Mechanisms safe-guarding genome integrity during mammalian cell division

哺乳动物细胞分裂过程中保护基因组完整性的机制

• 批准号: 2273896
• 金额: --
• 依托单位: University of Oxford
• 依托单位国家: 英国
• 项目类别: Studentship
• 财政年份: 2019
• 资助国家: 英国
• 起止时间: 2019 至 无数据
• 项目状态: 已结题
• 来源: https://gtr.ukri.org/projects?ref=studentship-2273896
• 关键词: Mechanisms; safe; guarding; genome; integrity

The accurate partitioning of chromosomes to daughter cells in mitosis is essential for ensuring the viability of cells, tissues, and organisms. Defects in this process lead to genomic instability - manifesting as cell death and diseases such as cancer. Eukaryotic cells employ a molecular surveillance mechanism, the "spindle assembly checkpoint" (SAC), to monitor the proper attachment of chromosomes to the mitotic spindle via structures called kinetochores - thus ensuring faithful segregation of the genome during mitosis. While the broad principles of the SAC are known, some of the molecular details about how SAC proteins interact and fulfil their function is still lacking. In particular, it is incompletely understood precisely how improperly attached kinetochores recruit and activate key SAC regulators to turn on the spindle assembly checkpoint. This project seeks to study, in vivo and in vitro, the interaction of the mammalian master SAC kinase MPS1 with kinetochores.

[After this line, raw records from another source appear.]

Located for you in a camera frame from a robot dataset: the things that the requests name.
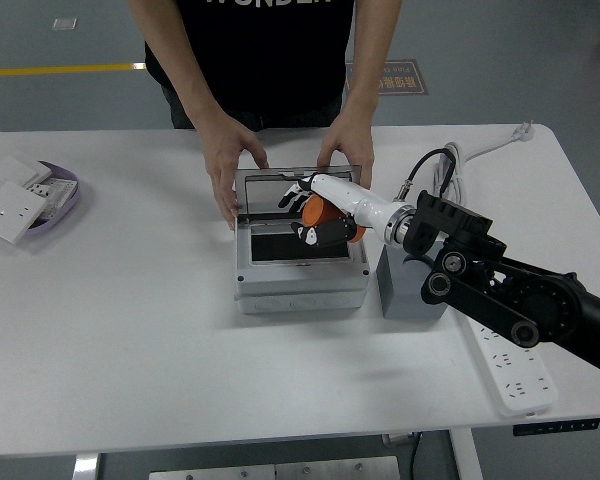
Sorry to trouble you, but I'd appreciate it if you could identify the orange cylinder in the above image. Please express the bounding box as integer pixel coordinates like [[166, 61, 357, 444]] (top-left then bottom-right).
[[301, 195, 366, 241]]

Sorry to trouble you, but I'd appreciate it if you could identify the person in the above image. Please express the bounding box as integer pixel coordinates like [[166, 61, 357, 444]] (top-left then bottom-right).
[[144, 0, 356, 132]]

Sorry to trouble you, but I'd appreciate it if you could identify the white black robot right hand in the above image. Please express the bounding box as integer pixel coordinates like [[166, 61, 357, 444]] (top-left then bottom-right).
[[278, 172, 400, 247]]

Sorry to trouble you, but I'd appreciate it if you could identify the white wall socket plate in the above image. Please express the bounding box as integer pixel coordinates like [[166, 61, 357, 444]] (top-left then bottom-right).
[[0, 180, 46, 245]]

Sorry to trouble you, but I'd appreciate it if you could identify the black cable under table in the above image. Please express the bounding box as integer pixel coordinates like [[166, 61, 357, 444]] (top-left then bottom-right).
[[409, 430, 425, 480]]

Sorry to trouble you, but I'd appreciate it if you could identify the person's left hand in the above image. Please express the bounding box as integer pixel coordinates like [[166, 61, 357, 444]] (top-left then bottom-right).
[[315, 112, 376, 189]]

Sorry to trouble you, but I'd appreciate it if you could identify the white blank switch plate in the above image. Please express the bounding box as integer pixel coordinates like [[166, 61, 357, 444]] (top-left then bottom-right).
[[0, 155, 54, 190]]

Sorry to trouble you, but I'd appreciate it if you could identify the dark floor sign with lettering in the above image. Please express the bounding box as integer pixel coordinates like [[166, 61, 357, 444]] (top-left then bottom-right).
[[344, 59, 430, 96]]

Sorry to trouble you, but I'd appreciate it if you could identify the black table control panel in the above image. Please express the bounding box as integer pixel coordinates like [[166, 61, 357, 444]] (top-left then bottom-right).
[[512, 418, 600, 437]]

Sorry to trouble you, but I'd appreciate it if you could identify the purple tray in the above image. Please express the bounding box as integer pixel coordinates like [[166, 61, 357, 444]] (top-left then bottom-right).
[[0, 159, 86, 244]]

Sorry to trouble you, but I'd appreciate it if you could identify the white power strip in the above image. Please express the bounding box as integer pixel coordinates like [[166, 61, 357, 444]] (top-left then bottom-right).
[[459, 314, 560, 419]]

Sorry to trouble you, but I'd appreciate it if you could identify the metal base plate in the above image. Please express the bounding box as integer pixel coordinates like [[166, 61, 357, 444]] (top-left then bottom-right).
[[148, 455, 401, 480]]

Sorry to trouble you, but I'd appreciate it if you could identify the white power cord with plug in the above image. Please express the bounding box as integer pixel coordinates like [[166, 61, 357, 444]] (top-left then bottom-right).
[[432, 121, 537, 201]]

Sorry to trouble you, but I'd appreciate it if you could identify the grey cube with round hole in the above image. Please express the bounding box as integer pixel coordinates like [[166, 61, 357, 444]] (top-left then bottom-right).
[[376, 244, 449, 321]]

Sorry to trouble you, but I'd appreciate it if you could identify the person's right hand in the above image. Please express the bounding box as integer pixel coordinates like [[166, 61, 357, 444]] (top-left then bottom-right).
[[199, 112, 270, 231]]

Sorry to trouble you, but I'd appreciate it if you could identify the grey electrical box with lid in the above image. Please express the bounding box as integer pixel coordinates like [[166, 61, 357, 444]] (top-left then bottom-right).
[[232, 164, 371, 315]]

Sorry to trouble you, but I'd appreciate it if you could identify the yellow floor tape line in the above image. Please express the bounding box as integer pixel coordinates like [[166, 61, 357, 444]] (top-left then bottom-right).
[[0, 62, 147, 79]]

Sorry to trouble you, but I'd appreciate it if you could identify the white table leg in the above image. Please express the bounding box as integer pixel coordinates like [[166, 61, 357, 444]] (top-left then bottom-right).
[[449, 428, 484, 480], [72, 452, 101, 480]]

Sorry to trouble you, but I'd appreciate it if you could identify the white multi-hole socket panel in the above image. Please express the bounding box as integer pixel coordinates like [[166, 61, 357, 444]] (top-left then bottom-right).
[[24, 177, 79, 220]]

A range of multidisciplinary techniques including fluorescence microscopy, genetic engineering, and protein biochemistry will be used to study MPS1 and downstream SAC proteins of interest. Quantitative image processing and statistics will serve as key skills for the analysis of datasets.

在有丝分裂中，染色体向子细胞的准确分配对于确保细胞、组织和生物体的活力至关重要。这一过程中的缺陷导致基因组不稳定-表现为细胞死亡和癌症等疾病。真核细胞采用分子监视机制，“纺锤体组装检查点”（SAC），通过称为动粒的结构来监测染色体与有丝分裂纺锤体的正确连接-从而确保有丝分裂期间基因组的忠实分离。虽然SAC的广泛原理是已知的，但关于SAC蛋白如何相互作用并实现其功能的一些分子细节仍然缺乏。特别地，不完全理解的是，不正确地连接的动粒是如何招募和激活关键的SAC调节器以打开纺锤体组装检查点的。该项目旨在研究，在体内和体外，哺乳动物主SAC激酶MPS 1与动粒的相互作用。一系列多学科技术，包括荧光显微镜，基因工程和蛋白质生物化学将用于研究MPS 1和下游SAC蛋白的兴趣。定量图像处理和统计将作为数据集分析的关键技能。